=== Section Start ===

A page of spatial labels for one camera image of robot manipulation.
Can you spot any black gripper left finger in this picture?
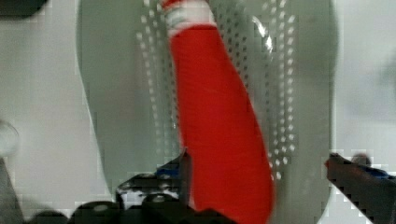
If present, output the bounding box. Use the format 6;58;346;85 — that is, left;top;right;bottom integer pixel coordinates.
116;150;191;209

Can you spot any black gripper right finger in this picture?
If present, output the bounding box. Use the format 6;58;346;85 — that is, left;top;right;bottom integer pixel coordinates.
324;153;396;224

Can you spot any red plush ketchup bottle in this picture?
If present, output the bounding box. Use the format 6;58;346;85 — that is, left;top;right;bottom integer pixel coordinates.
161;0;274;224

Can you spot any grey-green perforated strainer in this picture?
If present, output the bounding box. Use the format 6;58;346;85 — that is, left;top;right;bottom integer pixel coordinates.
77;0;337;224

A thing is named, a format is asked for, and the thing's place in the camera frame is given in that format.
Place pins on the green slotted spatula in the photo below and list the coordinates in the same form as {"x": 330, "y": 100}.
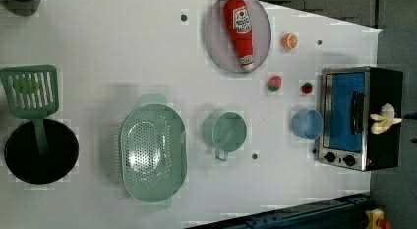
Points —
{"x": 37, "y": 106}

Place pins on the small toy strawberry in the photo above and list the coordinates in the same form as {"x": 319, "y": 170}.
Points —
{"x": 307, "y": 88}

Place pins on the peeled toy banana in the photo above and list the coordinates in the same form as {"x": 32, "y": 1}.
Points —
{"x": 384, "y": 120}

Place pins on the black frying pan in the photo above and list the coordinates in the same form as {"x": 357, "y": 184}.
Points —
{"x": 27, "y": 164}

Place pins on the black cup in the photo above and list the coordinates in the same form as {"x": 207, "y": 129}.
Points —
{"x": 22, "y": 8}

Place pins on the blue metal frame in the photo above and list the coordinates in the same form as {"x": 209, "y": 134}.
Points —
{"x": 340, "y": 213}

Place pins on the grey round plate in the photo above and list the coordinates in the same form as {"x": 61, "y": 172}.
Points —
{"x": 221, "y": 46}

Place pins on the green mug with handle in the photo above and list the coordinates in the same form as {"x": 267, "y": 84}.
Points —
{"x": 225, "y": 131}

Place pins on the toy orange half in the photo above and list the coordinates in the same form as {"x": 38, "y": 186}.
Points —
{"x": 290, "y": 41}

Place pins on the toy toaster oven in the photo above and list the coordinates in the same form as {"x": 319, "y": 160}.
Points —
{"x": 348, "y": 97}

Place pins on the small green toy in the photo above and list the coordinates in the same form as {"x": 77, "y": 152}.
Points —
{"x": 27, "y": 86}

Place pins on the red plush ketchup bottle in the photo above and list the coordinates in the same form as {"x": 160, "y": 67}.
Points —
{"x": 239, "y": 26}

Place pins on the green oval colander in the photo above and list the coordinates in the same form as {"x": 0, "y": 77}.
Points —
{"x": 153, "y": 151}

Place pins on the yellow red box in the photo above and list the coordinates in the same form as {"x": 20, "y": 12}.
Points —
{"x": 377, "y": 220}

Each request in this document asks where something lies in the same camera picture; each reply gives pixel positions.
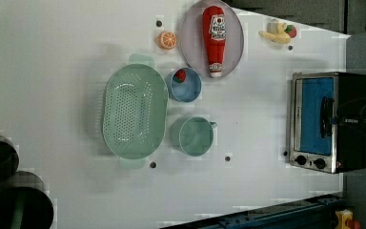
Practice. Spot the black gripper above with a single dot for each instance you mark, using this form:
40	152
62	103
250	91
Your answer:
340	113

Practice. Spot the black toaster oven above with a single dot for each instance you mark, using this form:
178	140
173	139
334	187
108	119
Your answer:
316	141

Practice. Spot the peeled banana toy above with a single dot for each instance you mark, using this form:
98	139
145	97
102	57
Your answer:
276	32

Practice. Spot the green measuring cup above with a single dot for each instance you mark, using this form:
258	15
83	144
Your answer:
193	136

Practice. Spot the red plush ketchup bottle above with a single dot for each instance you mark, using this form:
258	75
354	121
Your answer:
214	37

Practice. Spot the blue cup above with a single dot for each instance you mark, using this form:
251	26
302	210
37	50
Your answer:
189	90

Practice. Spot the grey round plate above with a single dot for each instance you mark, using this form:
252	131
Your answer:
192	43

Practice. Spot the red strawberry toy in cup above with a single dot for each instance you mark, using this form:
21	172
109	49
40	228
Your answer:
179	76

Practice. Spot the orange slice toy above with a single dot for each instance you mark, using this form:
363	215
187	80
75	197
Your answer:
166	40

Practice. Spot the green perforated colander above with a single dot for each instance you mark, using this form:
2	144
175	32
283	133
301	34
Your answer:
134	111

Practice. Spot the black cylinder near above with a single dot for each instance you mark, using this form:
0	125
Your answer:
24	203

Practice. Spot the blue metal frame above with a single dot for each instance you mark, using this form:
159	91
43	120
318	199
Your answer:
309	213

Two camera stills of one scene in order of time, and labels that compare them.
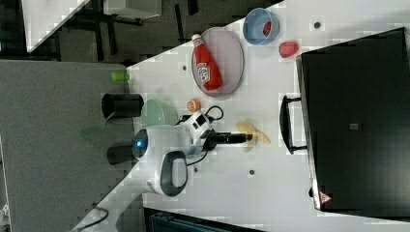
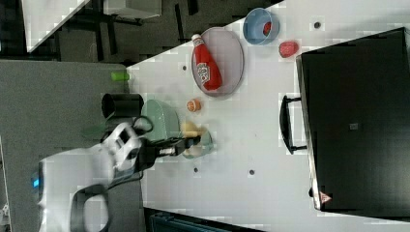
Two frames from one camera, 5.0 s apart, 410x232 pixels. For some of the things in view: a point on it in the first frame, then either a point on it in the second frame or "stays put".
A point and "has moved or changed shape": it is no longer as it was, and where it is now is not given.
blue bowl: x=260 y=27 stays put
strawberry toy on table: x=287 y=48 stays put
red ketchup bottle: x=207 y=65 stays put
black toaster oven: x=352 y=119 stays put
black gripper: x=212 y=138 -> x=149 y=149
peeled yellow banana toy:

=== Section End ===

HOW TO COMPLETE THIS TASK:
Without altering a word, return all of the records above and leave out their pictures.

COMPLETED EXERCISE:
A page of spatial labels for one camera image of robot manipulation.
Can you spot any black gripper left finger in this picture?
If present, output the bounding box. Use the format 6;58;346;85 — that is, left;top;right;bottom integer pixel coordinates.
116;150;191;209

Can you spot any black gripper right finger in this picture?
If present, output the bounding box. Use the format 6;58;346;85 — that is, left;top;right;bottom integer pixel coordinates.
324;153;396;224

Can you spot any red plush ketchup bottle in this picture?
If present, output the bounding box. Use the format 6;58;346;85 — that is, left;top;right;bottom integer pixel coordinates.
161;0;274;224

Can you spot any grey-green perforated strainer in this picture?
If present, output the bounding box. Use the format 6;58;346;85 — that is, left;top;right;bottom integer pixel coordinates.
77;0;337;224

A thing is named, a format is asked for, and the thing's place in the camera frame is given in that format.
Place pins on the green slotted spatula in the photo below and list the coordinates in the same form as {"x": 330, "y": 100}.
Points —
{"x": 37, "y": 106}

Place pins on the small toy strawberry in the photo above and list the coordinates in the same form as {"x": 319, "y": 170}.
Points —
{"x": 307, "y": 88}

Place pins on the peeled toy banana in the photo above and list the coordinates in the same form as {"x": 32, "y": 1}.
Points —
{"x": 384, "y": 120}

Place pins on the black frying pan in the photo above and list the coordinates in the same form as {"x": 357, "y": 184}.
Points —
{"x": 27, "y": 164}

Place pins on the black cup in the photo above and list the coordinates in the same form as {"x": 207, "y": 129}.
Points —
{"x": 22, "y": 8}

Place pins on the blue metal frame in the photo above and list the coordinates in the same form as {"x": 209, "y": 134}.
Points —
{"x": 340, "y": 213}

Place pins on the grey round plate in the photo above and list the coordinates in the same form as {"x": 61, "y": 172}.
Points —
{"x": 221, "y": 46}

Place pins on the green mug with handle in the photo above and list the coordinates in the same form as {"x": 267, "y": 84}.
Points —
{"x": 225, "y": 131}

Place pins on the toy orange half in the photo above and list the coordinates in the same form as {"x": 38, "y": 186}.
Points —
{"x": 290, "y": 41}

Place pins on the toy toaster oven in the photo above and list the coordinates in the same form as {"x": 319, "y": 160}.
Points —
{"x": 348, "y": 97}

Place pins on the small green toy in the photo above and list the coordinates in the same form as {"x": 77, "y": 152}.
Points —
{"x": 27, "y": 86}

Place pins on the red plush ketchup bottle in the photo above and list the coordinates in the same form as {"x": 160, "y": 67}.
Points —
{"x": 239, "y": 26}

Place pins on the green oval colander in the photo above and list the coordinates in the same form as {"x": 0, "y": 77}.
Points —
{"x": 153, "y": 151}

Place pins on the yellow red box in the photo above and list the coordinates in the same form as {"x": 20, "y": 12}.
Points —
{"x": 377, "y": 220}

Each request in this document asks where something lies in the same camera picture; each reply gives pixel positions.
Practice. Spot the black gripper above with a single dot for each instance you mark, using this form:
40	152
62	103
250	91
Your answer:
340	113

Practice. Spot the black toaster oven above with a single dot for each instance you mark, using this form:
178	140
173	139
334	187
108	119
Your answer:
316	141

Practice. Spot the peeled banana toy above with a single dot for each instance you mark, using this form:
98	139
145	97
102	57
Your answer:
276	32

Practice. Spot the green measuring cup above with a single dot for each instance you mark, using this form:
258	15
83	144
Your answer:
193	136

Practice. Spot the red plush ketchup bottle above with a single dot for each instance you mark, using this form:
258	75
354	121
Your answer:
214	37

Practice. Spot the blue cup above with a single dot for each instance you mark, using this form:
251	26
302	210
37	50
Your answer:
189	90

Practice. Spot the grey round plate above with a single dot for each instance you mark, using this form:
252	131
Your answer:
192	43

Practice. Spot the red strawberry toy in cup above with a single dot for each instance you mark, using this form:
21	172
109	49
40	228
Your answer:
179	76

Practice. Spot the orange slice toy above with a single dot for each instance you mark, using this form:
363	215
187	80
75	197
Your answer:
166	40

Practice. Spot the green perforated colander above with a single dot for each instance you mark, using this form:
2	144
175	32
283	133
301	34
Your answer:
134	111

Practice. Spot the black cylinder near above with a single dot for each instance you mark, using this form:
0	125
Your answer:
24	203

Practice. Spot the blue metal frame above with a single dot for each instance you mark, using this form:
159	91
43	120
318	199
Your answer:
309	213

Two camera stills of one scene in order of time, and labels that compare them.
Two frames from one camera, 5.0 s apart, 410x232 pixels. For some of the things in view: a point on it in the first frame, then either a point on it in the second frame or "stays put".
A point and "has moved or changed shape": it is no longer as it was, and where it is now is not given.
blue bowl: x=260 y=27 stays put
strawberry toy on table: x=287 y=48 stays put
red ketchup bottle: x=207 y=65 stays put
black toaster oven: x=352 y=119 stays put
black gripper: x=212 y=138 -> x=149 y=149
peeled yellow banana toy:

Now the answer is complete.